::: Given information :::

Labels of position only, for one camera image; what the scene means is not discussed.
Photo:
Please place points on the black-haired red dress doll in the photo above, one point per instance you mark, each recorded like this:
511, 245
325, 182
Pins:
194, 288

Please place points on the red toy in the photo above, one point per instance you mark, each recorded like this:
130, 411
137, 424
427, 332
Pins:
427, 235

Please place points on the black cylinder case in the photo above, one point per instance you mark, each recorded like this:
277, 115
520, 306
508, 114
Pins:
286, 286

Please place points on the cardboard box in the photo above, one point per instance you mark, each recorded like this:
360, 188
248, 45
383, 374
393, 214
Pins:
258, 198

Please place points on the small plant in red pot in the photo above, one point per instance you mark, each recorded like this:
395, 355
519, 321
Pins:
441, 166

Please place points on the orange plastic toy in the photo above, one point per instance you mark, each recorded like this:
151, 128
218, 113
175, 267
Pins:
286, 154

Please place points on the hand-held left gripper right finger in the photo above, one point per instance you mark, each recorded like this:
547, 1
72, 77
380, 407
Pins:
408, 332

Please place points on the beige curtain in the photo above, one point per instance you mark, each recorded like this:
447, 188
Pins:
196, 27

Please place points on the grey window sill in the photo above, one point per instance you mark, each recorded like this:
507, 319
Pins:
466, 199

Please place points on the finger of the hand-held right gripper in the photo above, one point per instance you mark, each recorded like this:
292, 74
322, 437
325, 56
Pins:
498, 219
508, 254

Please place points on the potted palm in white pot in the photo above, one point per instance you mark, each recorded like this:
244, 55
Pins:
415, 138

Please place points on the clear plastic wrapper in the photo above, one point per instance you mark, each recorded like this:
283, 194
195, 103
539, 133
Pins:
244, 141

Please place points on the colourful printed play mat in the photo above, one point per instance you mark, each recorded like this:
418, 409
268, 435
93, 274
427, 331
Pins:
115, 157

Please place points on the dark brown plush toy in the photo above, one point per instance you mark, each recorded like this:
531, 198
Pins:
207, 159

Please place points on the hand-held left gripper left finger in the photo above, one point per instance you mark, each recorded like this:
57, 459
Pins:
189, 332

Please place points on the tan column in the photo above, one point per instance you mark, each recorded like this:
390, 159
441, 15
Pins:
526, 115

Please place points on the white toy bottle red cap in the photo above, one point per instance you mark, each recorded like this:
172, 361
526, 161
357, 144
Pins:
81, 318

:::

(Work required)
Taking the entries above, print exactly the lines starting at the line with "Please place points on the potted" and ending at the line with "Please place points on the colourful", both included.

(Expected answer)
Please place points on the potted palm in white pot in the photo above, one point per instance you mark, each recorded like this:
244, 55
Pins:
415, 138

Please place points on the clear plastic wrapper in the photo above, one point per instance you mark, each recorded like this:
283, 194
195, 103
539, 133
Pins:
244, 141

Please place points on the colourful printed play mat in the photo above, one point per instance you mark, each recorded like this:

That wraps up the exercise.